Sunday, May 12, 2024

[mawvhdtz] permutation by primes

we permute the numbers 1..n using the randomness of the prime numbers.

there are many ways to do this.  we implement the "inside-out" variation of the Fisher-Yates shuffle.  the index "c" chains iterations of the loop, because it feels like that would make things more "random". we transform primes by p=(p-1)/2 to prevent them from being all odd.  because the i-th prime is approximately i*log(i), c will cycle around (because of mod) about log(i)/2 times each iteration.

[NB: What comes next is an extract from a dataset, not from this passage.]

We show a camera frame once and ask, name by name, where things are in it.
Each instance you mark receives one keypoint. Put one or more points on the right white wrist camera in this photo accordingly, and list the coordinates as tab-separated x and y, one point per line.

u(n) = my(a=vector(n)); my(c=0); for(i=1, n, my(p=prime(i)); if(2==p, p=0, p=(p-1)/2); c+=p; c%=i; j=c+1; a[i]=a[j]; a[j]=i); a;

note that vectors in Pari/GP are 1-indexed and initialized to zero.  we are permuting numbers 1 through n, so if we were to see a zero in the output, an uninitialized value has gotten through, i.e., there is a bug.  the nthprime function is also 1-indexed, i.e., prime(1)=2 .

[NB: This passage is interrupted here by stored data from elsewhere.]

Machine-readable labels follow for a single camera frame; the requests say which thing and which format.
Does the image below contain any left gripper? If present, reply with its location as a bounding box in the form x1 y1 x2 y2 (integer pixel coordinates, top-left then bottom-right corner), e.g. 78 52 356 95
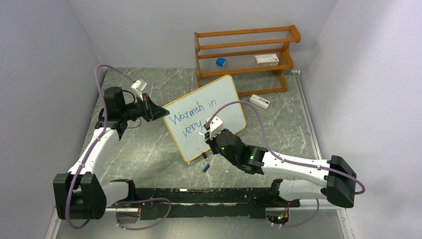
120 93 168 122

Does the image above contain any yellow framed whiteboard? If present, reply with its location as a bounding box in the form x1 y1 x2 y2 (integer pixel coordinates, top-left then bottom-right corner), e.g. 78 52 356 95
164 75 239 162

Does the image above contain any blue marker cap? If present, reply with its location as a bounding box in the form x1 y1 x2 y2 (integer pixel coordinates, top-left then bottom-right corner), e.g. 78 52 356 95
202 163 210 173

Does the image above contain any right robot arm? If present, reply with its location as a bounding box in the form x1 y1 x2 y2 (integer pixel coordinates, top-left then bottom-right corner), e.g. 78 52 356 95
204 122 357 208

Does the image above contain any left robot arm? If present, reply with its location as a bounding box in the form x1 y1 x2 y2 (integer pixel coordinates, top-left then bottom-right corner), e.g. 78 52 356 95
53 87 170 220

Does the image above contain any white whiteboard eraser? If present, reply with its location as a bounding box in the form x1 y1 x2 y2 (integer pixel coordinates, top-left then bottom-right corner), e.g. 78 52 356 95
249 94 270 109

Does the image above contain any blue eraser block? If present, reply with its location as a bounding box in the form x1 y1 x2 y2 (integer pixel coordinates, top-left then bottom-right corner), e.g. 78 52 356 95
215 57 228 68

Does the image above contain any white red cardboard box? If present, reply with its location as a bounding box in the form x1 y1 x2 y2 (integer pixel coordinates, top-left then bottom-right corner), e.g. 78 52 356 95
254 54 280 67

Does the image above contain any orange wooden shelf rack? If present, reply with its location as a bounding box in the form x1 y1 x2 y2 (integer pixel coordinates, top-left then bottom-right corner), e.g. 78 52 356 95
194 24 302 96

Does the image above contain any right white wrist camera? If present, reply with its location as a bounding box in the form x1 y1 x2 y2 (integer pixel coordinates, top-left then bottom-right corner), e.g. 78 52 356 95
206 116 224 139

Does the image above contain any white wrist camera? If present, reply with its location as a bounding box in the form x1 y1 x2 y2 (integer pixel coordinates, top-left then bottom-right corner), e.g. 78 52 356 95
131 79 147 101
206 116 224 139

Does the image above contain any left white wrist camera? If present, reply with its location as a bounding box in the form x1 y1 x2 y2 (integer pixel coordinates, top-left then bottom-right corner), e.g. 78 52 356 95
131 79 147 101

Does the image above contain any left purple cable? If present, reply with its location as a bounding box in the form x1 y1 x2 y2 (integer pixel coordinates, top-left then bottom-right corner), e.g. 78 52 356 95
64 64 136 231

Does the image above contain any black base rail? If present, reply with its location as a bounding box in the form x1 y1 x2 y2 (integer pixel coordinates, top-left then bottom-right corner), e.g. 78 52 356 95
135 188 287 220

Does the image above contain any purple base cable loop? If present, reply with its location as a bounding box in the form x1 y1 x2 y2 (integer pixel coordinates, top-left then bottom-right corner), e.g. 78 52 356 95
115 198 172 231

here is the permutation of numbers 1 through 30:

u(30)

[3, 10, 29, 6, 18, 15, 28, 21, 5, 27, 17, 12, 26, 20, 25, 16, 24, 7, 19, 11, 23, 1, 9, 8, 13, 14, 2, 4, 30, 22]

step by step: the newest number each iteration is underlined.

iprime(i) 1 2 3 4 5 6 7 8 9 10 11 12 13 14 15 16 17 18 19 20 21 22 23 24 25 26 27 28 29 30
12 1
23 1 2
35 3 2 1
47 3 2 1 4
511 3 2 1 5 4
613 3 2 1 6 4 5
717 3 2 1 6 7 5 4
819 3 2 1 6 7 8 4 5
923 3 2 1 6 7 8 4 9 5
1029 3 10 1 6 7 8 4 9 5 2
1131 3 10 1 6 7 11 4 9 5 2 8
1237 3 10 1 6 7 11 4 9 5 2 8 12
1341 3 10 1 6 7 13 4 9 5 2 8 12 11
1443 3 10 1 6 7 13 4 9 5 2 8 12 14 11
1547 3 10 1 6 7 15 4 9 5 2 8 12 14 11 13
1653 3 10 1 6 7 15 4 9 5 2 8 12 14 11 13 16
1759 3 10 1 6 7 15 4 9 5 2 17 12 14 11 13 16 8
1861 3 10 1 6 18 15 4 9 5 2 17 12 14 11 13 16 8 7
1967 3 10 1 6 18 15 4 9 5 2 17 12 14 11 13 16 8 7 19
2071 3 10 1 6 18 15 4 9 5 2 17 12 14 20 13 16 8 7 19 11
2173 3 10 1 6 18 15 4 21 5 2 17 12 14 20 13 16 8 7 19 11 9
2279 3 10 22 6 18 15 4 21 5 2 17 12 14 20 13 16 8 7 19 11 9 1
2383 3 10 22 6 18 15 4 21 5 2 17 12 14 20 13 16 8 7 19 11 23 1 9
2489 3 10 22 6 18 15 4 21 5 2 17 12 14 20 13 16 24 7 19 11 23 1 9 8
2597 3 10 22 6 18 15 4 21 5 2 17 12 14 20 25 16 24 7 19 11 23 1 9 8 13
26101 3 10 22 6 18 15 4 21 5 2 17 12 26 20 25 16 24 7 19 11 23 1 9 8 13 14
27103 3 10 22 6 18 15 4 21 5 27 17 12 26 20 25 16 24 7 19 11 23 1 9 8 13 14 2
28107 3 10 22 6 18 15 28 21 5 27 17 12 26 20 25 16 24 7 19 11 23 1 9 8 13 14 2 4
29109 3 10 29 6 18 15 28 21 5 27 17 12 26 20 25 16 24 7 19 11 23 1 9 8 13 14 2 4 22
30113 3 10 29 6 18 15 28 21 5 27 17 12 26 20 25 16 24 7 19 11 23 1 9 8 13 14 2 4 30 22
iprime(i) 1 2 3 4 5 6 7 8 9 10 11 12 13 14 15 16 17 18 19 20 21 22 23 24 25 26 27 28 29 30

note that the inside-out algorithm can be run incrementally, so terminating the algorithm at any step above would result in a permutation of a fewer number of elements.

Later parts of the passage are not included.